What counts as ‘savings tax’?

Savings tax refers to the income tax charged on interest you earn from accounts such as (we have included a link to the accounts we offer):

  • Easy access savings accounts
  • Fixed rate bonds
  • Regular saver accounts
  • Current accounts that pay interest
  • Some National Savings & Investments (NS&I) products

You don’t pay tax on the money you save – just the interest it earns.

HMRC tax rules on savings

HMRC treats savings interest as a form of income, similar to earnings from a job or pension payments. Key rules currently include:

The Personal Savings Allowance (PSA)

You may also get up to £1,000 of interest and not have to pay tax on it:

  • Basic rate taxpayers can earn £1,000 of interest
  • Higher rate taxpayers can earn £500
  • Additional rate taxpayers don’t get any PSA

Starting rate for savings

If your other income (e.g. wages or pension) is below £17,570, you may get up to £5,000 of savings interest tax-free. This is known as the starting rate for savings.

Individual Savings Accounts (ISAs)

ISAs are tax wrappers for savings and investments, free from tax. In the 2026/2027 tax year, you can save up to £20,000 in a range of different ISAs. However, from the 2027/2028 tax year, this will change: the overall ISA limit will remain at £20,000, but savers under 65 will only be able to save up to £12,000 in cash ISAs. Those aged 65 and over aren’t affected.

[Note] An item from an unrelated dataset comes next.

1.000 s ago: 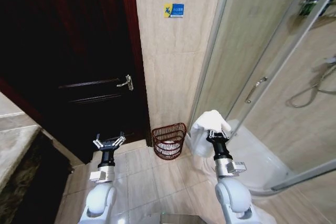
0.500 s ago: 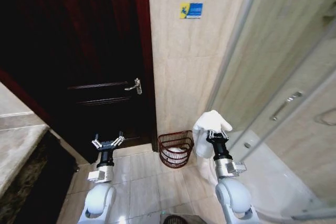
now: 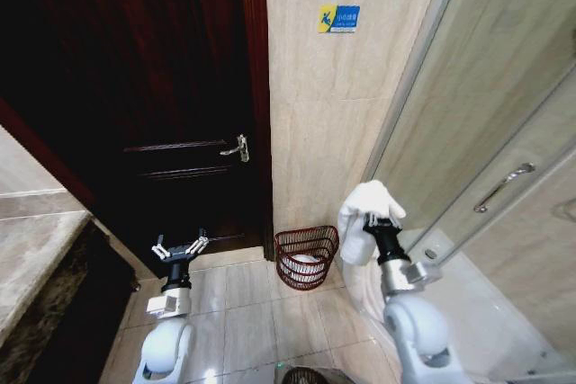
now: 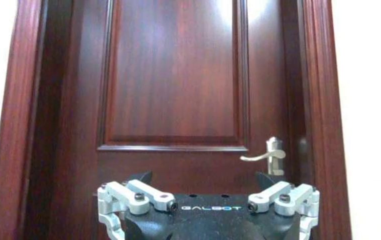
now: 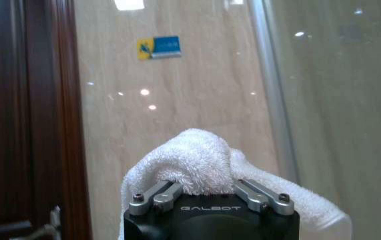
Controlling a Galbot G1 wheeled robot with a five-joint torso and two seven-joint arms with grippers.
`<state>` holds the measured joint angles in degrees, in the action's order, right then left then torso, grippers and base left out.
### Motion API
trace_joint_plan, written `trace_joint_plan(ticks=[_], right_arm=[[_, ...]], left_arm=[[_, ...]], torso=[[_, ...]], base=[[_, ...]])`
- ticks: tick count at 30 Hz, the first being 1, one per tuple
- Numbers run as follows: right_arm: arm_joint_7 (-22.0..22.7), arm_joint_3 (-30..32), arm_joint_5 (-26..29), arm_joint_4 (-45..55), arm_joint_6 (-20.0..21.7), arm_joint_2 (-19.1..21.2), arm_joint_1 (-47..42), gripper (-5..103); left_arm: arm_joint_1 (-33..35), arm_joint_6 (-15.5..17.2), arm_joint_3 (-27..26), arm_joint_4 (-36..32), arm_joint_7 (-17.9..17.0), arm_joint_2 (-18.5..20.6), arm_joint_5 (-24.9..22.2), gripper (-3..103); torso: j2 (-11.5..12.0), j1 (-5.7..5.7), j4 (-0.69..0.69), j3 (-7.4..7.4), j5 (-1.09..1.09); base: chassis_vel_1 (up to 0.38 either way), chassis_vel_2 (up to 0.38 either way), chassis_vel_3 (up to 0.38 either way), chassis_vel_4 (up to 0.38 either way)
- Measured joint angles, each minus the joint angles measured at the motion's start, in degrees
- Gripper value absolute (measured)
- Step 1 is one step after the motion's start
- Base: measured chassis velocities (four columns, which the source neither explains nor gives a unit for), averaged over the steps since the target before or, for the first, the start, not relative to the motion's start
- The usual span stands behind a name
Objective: Discard the used towel into the hamper.
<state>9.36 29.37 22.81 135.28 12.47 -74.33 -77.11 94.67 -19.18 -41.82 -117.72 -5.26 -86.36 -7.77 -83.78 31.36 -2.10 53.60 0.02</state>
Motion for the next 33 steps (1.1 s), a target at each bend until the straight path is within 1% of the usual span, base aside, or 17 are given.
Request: trace_joint_plan(ticks=[2,3,4,7,9,11,14,15,18,20,22,25,26,28,29,30,33], right_arm=[[1.8,0.1,5.2,0.2,2.0,5.2,4.5,10],[2.3,0.1,6.8,0.2,2.5,6.6,6.4,10],[2.3,0.1,6.8,0.2,2.5,6.6,6.4,10],[3.4,0.0,9.7,0.8,3.9,8.7,10.5,10],[4.5,-0.1,12.9,2.0,5.9,10.6,14.0,10],[4.7,-0.2,13.4,2.2,6.3,10.9,14.7,10],[6.6,-0.6,17.3,1.4,7.6,12.5,20.4,10],[6.6,-0.6,17.3,1.4,7.6,12.5,20.4,10],[9.3,-0.4,22.7,-0.5,8.2,15.7,26.0,10],[9.5,-0.3,23.7,-1.0,8.2,16.7,27.6,10],[10.1,-0.4,26.3,-2.8,8.3,19.3,32.4,10],[12.8,-1.5,31.5,-6.9,9.5,22.6,41.1,10],[12.8,-1.5,31.5,-6.9,9.5,22.6,41.1,10],[14.0,-2.5,34.1,-10.4,10.3,25.4,46.0,10],[13.8,-2.9,34.4,-12.4,10.1,26.7,47.8,10],[13.8,-2.9,34.4,-12.4,10.1,26.7,47.8,10],[12.2,-4.0,35.1,-17.3,9.2,29.6,52.5,10]], left_arm=[[0.7,1.2,-1.1,-0.9,0.2,-0.5,-0.1,100],[0.9,1.3,-1.5,-1.1,0.2,-0.7,-0.1,100],[0.9,1.3,-1.5,-1.1,0.2,-0.7,-0.1,100],[1.7,1.1,-2.2,-1.5,0.2,-0.9,-0.1,100],[2.4,0.4,-2.8,-1.9,0.3,-1.1,0.0,100],[2.6,0.1,-2.9,-1.9,0.3,-1.2,0.1,100],[3.0,-2.0,-3.8,-1.8,0.3,-1.7,0.8,100],[3.0,-2.0,-3.8,-1.8,0.3,-1.7,0.8,100],[3.0,-3.4,-4.3,-1.5,0.3,-2.4,1.1,100],[3.0,-3.7,-4.4,-1.4,0.3,-2.6,1.2,100],[2.9,-4.0,-4.3,-1.4,0.3,-3.2,1.2,100],[2.6,-4.0,-4.2,-1.5,0.3,-3.5,1.0,100],[2.6,-4.0,-4.2,-1.5,0.3,-3.5,1.0,100],[2.4,-3.7,-4.2,-1.6,0.4,-3.4,1.0,100],[2.2,-3.6,-4.2,-1.6,0.5,-3.4,1.0,100],[2.2,-3.6,-4.2,-1.6,0.5,-3.4,1.0,100],[1.7,-3.2,-4.1,-1.6,0.6,-3.5,1.1,100]], torso=[[0.0,0.02,0.0,0.01,0.0],[0.0,0.02,0.0,0.01,0.0],[0.0,0.02,0.0,0.01,0.0],[0.0,0.02,0.0,0.01,0.01],[0.0,0.02,0.0,0.01,0.0],[0.0,0.02,0.0,0.01,-0.01],[0.0,0.01,0.0,0.01,0.0],[0.0,0.01,0.0,0.01,0.0],[0.0,0.02,0.0,0.01,0.0],[0.0,0.02,-0.01,0.01,-0.01],[0.0,0.02,0.01,0.01,0.0],[0.0,0.02,-0.01,0.01,-0.03],[0.0,0.02,-0.01,0.01,-0.03],[0.0,0.02,-0.01,0.01,-0.01],[0.0,0.02,-0.02,0.01,0.0],[0.0,0.02,-0.02,0.01,0.0],[0.0,0.03,0.01,0.02,0.01]], base=[[0.0,0.0,0.0,0.0],[0.0,0.0,0.0,0.0],[0.0,0.0,0.0,0.0],[0.0,0.0,0.0,0.0],[0.0,0.0,0.0,0.0],[0.0,0.0,0.0,0.0],[0.0,0.0,0.0,0.0],[0.0,0.0,0.0,0.0],[0.0,0.0,0.0,0.0],[0.0,0.0,0.0,0.0],[0.0,0.0,0.0,0.0],[0.0,0.0,0.0,0.0],[0.0,0.0,0.0,0.0],[0.0,0.0,0.0,0.0],[0.0,0.0,0.0,0.0],[0.0,0.0,0.0,0.0],[0.0,0.0,0.0,0.0]])
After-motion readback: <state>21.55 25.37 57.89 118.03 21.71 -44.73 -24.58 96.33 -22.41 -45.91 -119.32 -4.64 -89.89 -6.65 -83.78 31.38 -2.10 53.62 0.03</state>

Banks and building societies report interest to HMRC automatically, so you usually don’t need to do anything unless you exceed your allowances.

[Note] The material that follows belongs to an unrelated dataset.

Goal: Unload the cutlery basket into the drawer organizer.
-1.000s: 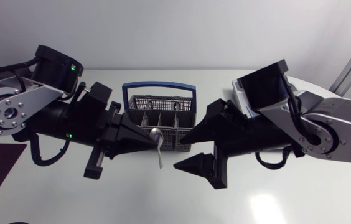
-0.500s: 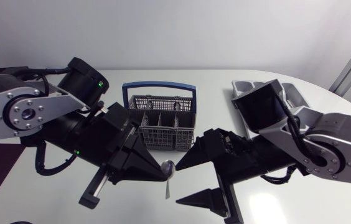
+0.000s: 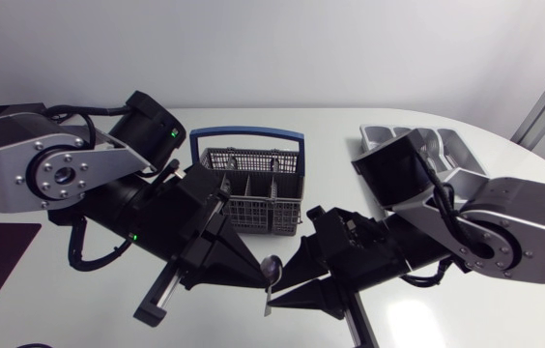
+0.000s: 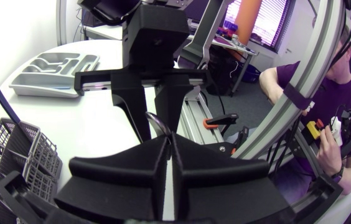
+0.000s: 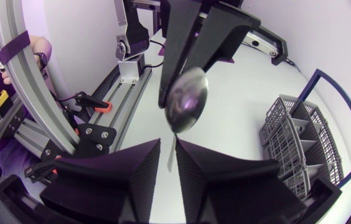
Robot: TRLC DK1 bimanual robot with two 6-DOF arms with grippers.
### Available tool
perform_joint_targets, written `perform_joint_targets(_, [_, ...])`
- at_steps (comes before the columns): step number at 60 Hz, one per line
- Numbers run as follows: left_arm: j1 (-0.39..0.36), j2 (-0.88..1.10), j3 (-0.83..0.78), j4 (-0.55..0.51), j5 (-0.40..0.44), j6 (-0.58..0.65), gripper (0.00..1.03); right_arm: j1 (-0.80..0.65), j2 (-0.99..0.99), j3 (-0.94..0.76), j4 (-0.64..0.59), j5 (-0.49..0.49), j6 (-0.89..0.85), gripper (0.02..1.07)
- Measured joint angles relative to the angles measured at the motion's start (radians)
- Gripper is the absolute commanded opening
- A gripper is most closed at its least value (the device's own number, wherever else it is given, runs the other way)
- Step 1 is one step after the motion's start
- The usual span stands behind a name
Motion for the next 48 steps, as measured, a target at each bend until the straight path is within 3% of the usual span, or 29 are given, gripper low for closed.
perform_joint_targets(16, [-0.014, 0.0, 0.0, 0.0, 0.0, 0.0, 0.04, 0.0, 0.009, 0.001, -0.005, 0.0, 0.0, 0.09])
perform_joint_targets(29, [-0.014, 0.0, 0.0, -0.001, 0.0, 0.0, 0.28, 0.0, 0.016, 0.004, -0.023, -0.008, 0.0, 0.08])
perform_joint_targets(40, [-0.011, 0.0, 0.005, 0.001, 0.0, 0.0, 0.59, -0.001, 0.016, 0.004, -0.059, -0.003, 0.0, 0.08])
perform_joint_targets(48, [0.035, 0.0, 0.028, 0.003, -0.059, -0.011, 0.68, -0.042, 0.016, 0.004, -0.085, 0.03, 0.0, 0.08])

Do you pay tax on savings?

You only pay tax if your total taxable interest is more than your available allowances (your PSA plus any starting rate for savings).

People have often not paid tax on interest because interest rates were low for many years. However, with higher interest rates more recently, some savers may start to exceed their PSA.

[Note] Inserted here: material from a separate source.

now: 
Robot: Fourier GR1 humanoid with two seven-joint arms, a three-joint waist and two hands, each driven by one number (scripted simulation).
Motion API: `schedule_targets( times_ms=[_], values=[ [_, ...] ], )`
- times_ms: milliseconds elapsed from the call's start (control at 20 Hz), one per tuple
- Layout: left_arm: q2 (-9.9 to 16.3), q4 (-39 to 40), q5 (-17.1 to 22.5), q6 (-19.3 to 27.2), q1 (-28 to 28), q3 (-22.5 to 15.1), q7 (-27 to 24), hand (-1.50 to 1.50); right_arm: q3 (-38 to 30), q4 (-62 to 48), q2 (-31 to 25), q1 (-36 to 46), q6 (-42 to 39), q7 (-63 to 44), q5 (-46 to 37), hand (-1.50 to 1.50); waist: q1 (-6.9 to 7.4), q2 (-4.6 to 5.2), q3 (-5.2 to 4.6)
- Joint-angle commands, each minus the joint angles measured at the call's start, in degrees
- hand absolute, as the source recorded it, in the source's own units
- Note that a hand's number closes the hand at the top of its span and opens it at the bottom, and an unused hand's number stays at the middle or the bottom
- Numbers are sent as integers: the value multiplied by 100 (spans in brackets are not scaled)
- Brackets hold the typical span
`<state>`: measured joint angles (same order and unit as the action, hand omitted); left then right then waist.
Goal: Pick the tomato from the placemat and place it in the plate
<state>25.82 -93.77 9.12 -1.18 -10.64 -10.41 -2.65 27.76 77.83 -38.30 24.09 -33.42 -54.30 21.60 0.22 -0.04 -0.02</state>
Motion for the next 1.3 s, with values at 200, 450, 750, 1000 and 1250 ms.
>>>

Do you have to pay tax on savings?

You must pay tax if:

  • Your interest is more than your PSA
  • You’re an additional rate taxpayer

How do you pay tax on savings?

This depends on your circumstances.

If you’re employed or receive a pension

HMRC usually adjusts your tax code to collect the tax automatically through Pay as You Earn (PAYE), a system used by HMRC to collect tax and other deductions from wages and pensions.

If you complete a self-assessment tax return

You report your interest on the form, and HMRC calculates the tax due.

Currently, you need to register for self-assessment if your income from savings and investments is over £10,000. 

If you don’t normally file a tax return

HMRC may send you a ‘Simple Assessment’ or adjust your tax code.

When do you pay tax on savings?

Tax is normally collected:

  • Automatically during the tax year via PAYE (if HMRC adjusts your tax code), or
  • After you file your self-assessment (if you’re self-employed or you’re required to file one).

How is tax paid on savings?

HMRC uses one of three methods:

Tax code adjustment

Your employer or pension provider deducts the tax from your income.

Self-assessment

You pay the tax directly to HMRC after submitting your return.

Simple assessment

HMRC sends you a bill if they believe you owe tax, but you don’t file returns.

Do you pay tax on interest on savings?

Yes – interest is taxable income unless:

  • It’s earned in an ISA
  • It falls within your PSA
  • You qualify for the starting rate for savings
  • It’s from certain NS&I products (e.g. Premium Bonds prizes are tax-free)

If your interest is more than your allowances, the excess is taxed at your income tax rate.

Paying tax on savings interest can seem complicated, but the system is designed so that most people don’t need to do anything. As long as you understand your allowances and keep an eye on how much interest you earn, you’ll know whether tax applies.


The tax treatment depends on the individual circumstances of each customer and may be subject to change.

This article is not advice, and you should seek independent financial or legal advice if needed.